What to produce:
Find every line of the records that has "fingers" and return it.

Extracted material:

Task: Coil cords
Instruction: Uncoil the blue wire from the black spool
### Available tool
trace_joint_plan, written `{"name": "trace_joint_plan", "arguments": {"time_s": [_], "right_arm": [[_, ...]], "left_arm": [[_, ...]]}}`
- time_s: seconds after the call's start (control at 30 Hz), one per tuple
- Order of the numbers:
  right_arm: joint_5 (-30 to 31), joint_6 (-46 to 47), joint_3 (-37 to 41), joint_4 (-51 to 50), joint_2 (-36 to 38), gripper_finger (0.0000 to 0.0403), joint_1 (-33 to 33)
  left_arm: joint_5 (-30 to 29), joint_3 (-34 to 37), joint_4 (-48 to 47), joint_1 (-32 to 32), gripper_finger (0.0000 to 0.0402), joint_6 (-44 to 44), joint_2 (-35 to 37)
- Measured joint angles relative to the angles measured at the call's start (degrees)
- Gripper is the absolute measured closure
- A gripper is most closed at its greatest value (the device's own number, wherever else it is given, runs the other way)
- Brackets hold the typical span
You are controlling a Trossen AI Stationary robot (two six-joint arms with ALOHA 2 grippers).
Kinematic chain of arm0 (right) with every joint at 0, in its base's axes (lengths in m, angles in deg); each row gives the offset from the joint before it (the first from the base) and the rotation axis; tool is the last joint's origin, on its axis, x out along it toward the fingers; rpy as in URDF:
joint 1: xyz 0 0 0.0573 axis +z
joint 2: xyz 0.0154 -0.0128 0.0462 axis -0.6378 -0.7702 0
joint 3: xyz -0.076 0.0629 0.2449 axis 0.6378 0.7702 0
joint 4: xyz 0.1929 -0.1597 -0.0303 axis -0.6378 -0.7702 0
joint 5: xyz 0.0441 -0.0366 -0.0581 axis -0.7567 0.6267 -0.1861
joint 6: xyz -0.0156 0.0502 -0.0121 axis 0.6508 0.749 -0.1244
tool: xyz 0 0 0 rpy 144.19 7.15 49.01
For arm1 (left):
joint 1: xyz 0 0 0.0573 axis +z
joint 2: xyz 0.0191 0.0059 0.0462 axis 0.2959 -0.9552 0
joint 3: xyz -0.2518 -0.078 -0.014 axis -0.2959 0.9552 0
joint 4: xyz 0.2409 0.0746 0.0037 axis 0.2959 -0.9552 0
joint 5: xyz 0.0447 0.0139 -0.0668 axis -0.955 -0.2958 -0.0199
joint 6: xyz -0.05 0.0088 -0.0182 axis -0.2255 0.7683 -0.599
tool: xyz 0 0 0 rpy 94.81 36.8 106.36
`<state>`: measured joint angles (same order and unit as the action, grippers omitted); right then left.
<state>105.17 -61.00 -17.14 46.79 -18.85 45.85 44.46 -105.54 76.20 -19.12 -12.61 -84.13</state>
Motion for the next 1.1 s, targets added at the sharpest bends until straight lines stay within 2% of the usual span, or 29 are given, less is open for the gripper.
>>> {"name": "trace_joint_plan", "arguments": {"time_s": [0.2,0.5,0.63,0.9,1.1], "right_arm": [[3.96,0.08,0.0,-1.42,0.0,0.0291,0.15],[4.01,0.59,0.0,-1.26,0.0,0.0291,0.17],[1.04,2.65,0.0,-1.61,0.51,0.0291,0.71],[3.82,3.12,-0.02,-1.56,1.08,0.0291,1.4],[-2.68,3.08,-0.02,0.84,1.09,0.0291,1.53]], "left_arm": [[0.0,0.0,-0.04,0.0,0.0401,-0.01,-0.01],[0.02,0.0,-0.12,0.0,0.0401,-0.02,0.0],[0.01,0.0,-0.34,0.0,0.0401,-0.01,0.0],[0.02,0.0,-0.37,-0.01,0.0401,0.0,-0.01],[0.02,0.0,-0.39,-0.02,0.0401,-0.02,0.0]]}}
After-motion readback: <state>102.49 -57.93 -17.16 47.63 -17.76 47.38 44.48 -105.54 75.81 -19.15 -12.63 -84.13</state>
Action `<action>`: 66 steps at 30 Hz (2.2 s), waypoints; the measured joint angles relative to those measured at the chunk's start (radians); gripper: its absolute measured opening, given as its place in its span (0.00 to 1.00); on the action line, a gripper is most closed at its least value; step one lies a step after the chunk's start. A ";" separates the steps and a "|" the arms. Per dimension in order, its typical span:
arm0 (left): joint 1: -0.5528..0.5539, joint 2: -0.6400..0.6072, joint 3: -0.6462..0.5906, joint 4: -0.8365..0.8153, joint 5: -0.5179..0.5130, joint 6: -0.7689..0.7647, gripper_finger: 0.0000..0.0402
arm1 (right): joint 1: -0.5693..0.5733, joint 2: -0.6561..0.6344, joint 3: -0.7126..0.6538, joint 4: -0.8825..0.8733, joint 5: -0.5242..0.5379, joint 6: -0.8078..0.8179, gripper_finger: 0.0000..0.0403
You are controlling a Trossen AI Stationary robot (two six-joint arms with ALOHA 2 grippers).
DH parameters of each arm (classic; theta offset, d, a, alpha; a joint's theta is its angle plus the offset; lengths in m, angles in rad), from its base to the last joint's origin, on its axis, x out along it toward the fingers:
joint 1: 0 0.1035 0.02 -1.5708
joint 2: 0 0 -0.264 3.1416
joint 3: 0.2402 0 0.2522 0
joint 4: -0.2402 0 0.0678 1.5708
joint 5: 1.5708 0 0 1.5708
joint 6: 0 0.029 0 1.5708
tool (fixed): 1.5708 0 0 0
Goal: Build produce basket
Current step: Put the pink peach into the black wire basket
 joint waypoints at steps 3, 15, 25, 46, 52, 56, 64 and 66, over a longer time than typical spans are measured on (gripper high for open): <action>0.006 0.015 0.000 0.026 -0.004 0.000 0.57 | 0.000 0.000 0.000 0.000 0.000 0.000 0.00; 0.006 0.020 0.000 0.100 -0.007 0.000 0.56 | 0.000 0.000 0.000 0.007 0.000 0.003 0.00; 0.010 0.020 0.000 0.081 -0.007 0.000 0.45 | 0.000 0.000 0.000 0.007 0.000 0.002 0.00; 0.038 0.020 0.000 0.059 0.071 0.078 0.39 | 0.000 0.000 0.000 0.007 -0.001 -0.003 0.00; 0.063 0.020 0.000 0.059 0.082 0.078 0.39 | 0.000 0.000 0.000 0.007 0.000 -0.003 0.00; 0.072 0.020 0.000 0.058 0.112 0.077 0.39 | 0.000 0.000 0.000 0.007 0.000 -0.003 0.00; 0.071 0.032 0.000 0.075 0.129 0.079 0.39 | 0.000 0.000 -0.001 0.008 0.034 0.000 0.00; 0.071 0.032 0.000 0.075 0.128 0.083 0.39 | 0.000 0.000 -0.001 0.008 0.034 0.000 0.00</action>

Solution to the problem:
Kinematic chain of arm0 (right) with every joint at 0, in its base's axes (lengths in m, angles in deg); each row gives the offset from the joint before it (the first from the base) and the rotation axis; tool is the last joint's origin, on its axis, x out along it toward the fingers; rpy as in URDF:
DH parameters of each arm (classic; theta offset, d, a, alpha; a joint's theta is its angle plus the offset; lengths in m, angles in rad), from its base to the last joint's origin, on its axis, x out along it toward the fingers:

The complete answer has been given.